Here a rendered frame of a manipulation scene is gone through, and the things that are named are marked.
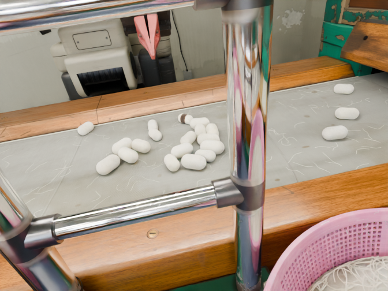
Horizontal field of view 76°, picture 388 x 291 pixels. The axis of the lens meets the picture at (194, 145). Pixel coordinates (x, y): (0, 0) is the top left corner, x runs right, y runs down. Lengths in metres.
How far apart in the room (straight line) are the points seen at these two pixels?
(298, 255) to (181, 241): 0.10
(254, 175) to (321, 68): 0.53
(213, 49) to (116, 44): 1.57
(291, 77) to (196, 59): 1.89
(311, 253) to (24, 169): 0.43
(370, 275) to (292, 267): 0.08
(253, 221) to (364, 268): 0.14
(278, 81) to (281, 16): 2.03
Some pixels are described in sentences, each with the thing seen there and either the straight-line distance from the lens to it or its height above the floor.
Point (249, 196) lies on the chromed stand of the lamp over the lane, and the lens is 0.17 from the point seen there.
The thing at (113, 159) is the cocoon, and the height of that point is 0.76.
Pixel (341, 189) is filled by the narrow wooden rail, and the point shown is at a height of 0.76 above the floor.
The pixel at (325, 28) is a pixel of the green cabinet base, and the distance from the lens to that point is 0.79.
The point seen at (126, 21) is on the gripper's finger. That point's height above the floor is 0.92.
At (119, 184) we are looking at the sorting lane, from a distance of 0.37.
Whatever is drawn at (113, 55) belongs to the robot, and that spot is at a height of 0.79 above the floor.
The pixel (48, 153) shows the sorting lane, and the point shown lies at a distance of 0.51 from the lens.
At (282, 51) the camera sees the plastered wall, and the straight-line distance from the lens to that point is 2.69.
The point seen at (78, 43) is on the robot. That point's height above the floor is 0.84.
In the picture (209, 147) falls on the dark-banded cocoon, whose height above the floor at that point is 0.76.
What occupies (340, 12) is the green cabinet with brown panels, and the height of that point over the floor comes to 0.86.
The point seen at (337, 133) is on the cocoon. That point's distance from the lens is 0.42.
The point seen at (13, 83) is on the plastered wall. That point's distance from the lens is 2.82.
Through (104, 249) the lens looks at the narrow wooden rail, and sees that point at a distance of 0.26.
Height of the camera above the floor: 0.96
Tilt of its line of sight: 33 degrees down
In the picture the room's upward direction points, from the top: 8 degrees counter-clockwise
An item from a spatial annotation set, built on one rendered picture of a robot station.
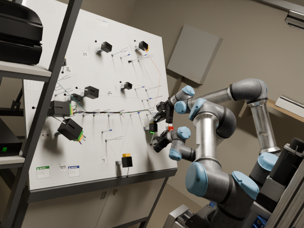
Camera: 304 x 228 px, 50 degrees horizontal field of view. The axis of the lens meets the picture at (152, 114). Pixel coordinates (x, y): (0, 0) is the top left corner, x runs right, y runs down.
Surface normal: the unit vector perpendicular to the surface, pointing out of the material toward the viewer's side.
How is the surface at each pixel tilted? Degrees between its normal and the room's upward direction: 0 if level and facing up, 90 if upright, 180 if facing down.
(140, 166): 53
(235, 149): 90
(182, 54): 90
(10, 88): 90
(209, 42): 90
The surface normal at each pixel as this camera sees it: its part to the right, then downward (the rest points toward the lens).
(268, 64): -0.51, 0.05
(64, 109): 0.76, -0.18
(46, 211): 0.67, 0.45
☆ ☆ ☆ ☆ ☆
> **Your assignment**:
An exact copy of the entries from the line containing "(140, 166): 53" through the last line is the expected answer.

> **Result of the exercise**:
(140, 166): 53
(235, 149): 90
(182, 54): 90
(10, 88): 90
(209, 42): 90
The surface normal at each pixel as this camera sees it: its part to the right, then downward (the rest points toward the lens).
(268, 64): -0.51, 0.05
(64, 109): 0.76, -0.18
(46, 211): 0.67, 0.45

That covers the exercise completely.